Но не новость было и это за годы скитаний без работы или с работой, еле оплачиваемой в послевоенной разрухе, после выжженных войною и солнцем дорог, с которых мальчик заносил в дом белый порошок для игры (оказавшийся динамитом), после охоты за пресной водой для питья, фурункулезов и лежанья в госпитале – все теперь казалось легко, когда Москва близилась, Москва и Марина! Со смерти Маврикия Александровича и Алеши кончалось четыре года.
22 мая (в Николин день) мы подъехали к Москве.
Поезд остановился за Рогожской заставой. Как помню я этот час! Лил ливень. В просвете меж его струй блеснула искра купола Храма Спасителя, и снова его заволокло, и как чудом на отложенные для этого деньги наняли мы под дождем ломовика, в Москву ехавшего, и, взгрузив на него наш жидкий багаж, мокрые до нитки, мы въехали в еле видимую за струями ливня Москву.

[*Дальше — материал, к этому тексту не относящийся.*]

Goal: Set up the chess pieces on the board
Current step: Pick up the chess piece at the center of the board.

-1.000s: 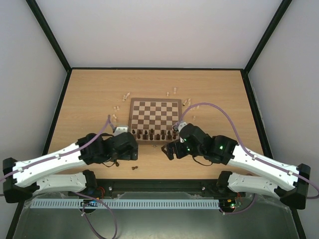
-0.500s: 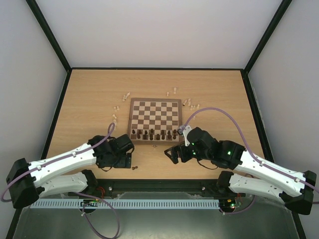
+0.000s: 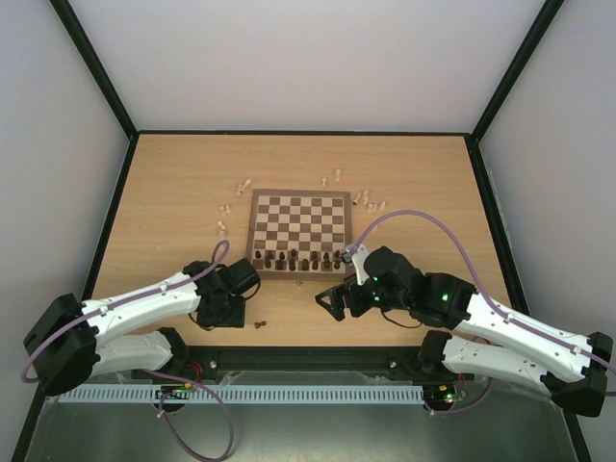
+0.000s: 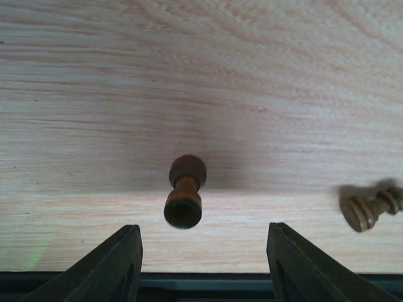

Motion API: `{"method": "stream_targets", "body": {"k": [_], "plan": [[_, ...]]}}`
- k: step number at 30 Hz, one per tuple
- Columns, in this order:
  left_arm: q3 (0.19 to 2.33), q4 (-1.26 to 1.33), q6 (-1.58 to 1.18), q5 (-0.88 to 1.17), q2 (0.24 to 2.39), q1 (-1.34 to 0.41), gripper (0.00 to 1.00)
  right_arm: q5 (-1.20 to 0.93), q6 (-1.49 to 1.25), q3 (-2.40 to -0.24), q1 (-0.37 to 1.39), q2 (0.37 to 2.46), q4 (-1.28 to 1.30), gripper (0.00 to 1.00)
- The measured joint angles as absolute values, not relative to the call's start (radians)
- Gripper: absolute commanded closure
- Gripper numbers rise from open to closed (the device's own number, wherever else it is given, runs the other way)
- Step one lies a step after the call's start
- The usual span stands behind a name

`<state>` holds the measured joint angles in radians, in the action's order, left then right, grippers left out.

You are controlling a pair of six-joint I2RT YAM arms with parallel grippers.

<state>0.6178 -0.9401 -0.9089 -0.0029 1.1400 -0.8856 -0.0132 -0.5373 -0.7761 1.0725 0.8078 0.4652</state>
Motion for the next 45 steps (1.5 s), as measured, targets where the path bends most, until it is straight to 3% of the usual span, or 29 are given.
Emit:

Может быть, и вспомнилось бы детство и отрочество, въезды осенью из Тарусы на знакомые улицы с золочеными вывесками кренделей у булочных и трактиров Садовой, но ливень, обращавший улицы в реки, отбивал память.
Вперед! вперед! К Марине! Андрюша, как всегда в беде мужественный и легкий, был хороший спутник и друг. И когда мы у подъезда Борисоглебского, втащив свои узлы на второй этаж, увидали запертую на висячий замок, но видную сквозь дверную щель и цепочку Алю, больше брата ростом, засветились ее дивные [90]голубые глаза, услыхали ее гортанный голосок. «Марина скоро придет», – это был миг почти полного счастья… И вот шаги по лестнице – и входит Марина.
– Ася, ты?! Андрюша! – И падает на цепочке замок. Рукопожатие.
Марина! Она стоит под тусклым потолочным окном, и я стою перед ней и смотрю – сквозь невольное смущение встречи, сумятицу чувств и привычку их не показывать – жадно узнаю ее, прежнюю, и ее – новую, неизбежно незнакомую за протекшие годы. Щеки – желтые и опухшие, что ли? Постаревшее ее лицо, стесняющееся своего постарения. Знакомой манерой взгляда светлых, чуть сейчас сощуренных глаз вглядывается в меня. Миг молчания? Но слова уже идут – и ее, и мои, потому что труднее чем говорить – молчать, и никто из нас не хочет обидеть другую, и, может быть, оттого, что дети там, за спиной, встретились проще, высокий голосок Андрюши звенит в рассказе о чем-то, – нам легче еще один миг – осваиваться. Но вот уже какая-то интонация прорвала муть стеснения, и знакомая легкость уже начавшегося общения стелет под ноги трап. Да, трап, конечно, потому что над той глубью лет, врозь прожитых с людьми, о которых будет только рассказ, когда они – плоть и кровь дней, в нас – наше рукопожатие только проба пера. Оно пойдет, перо, писать по бумаге, наша новая жизнь начинается, уже началась, дети хохочут о чем-то, и мы уже тащим вещи через открытую в эту новую жизнь дверь, но уж скользнули какие-то разницы в наших голосах и движениях, в письмах рвавшихся только к сходству, настаивавших на нем. Но уже полный ход вопросов и утверждений, уже я знаю, что меня давно ждут Ланн с женой, друзья моей осени 1919 года в Коктебеле, мы сегодня пойдем к ним, на моей новой работе у меня будет хороший военный паек, завтра я увижу нового друга Марины – старого князя Волконского.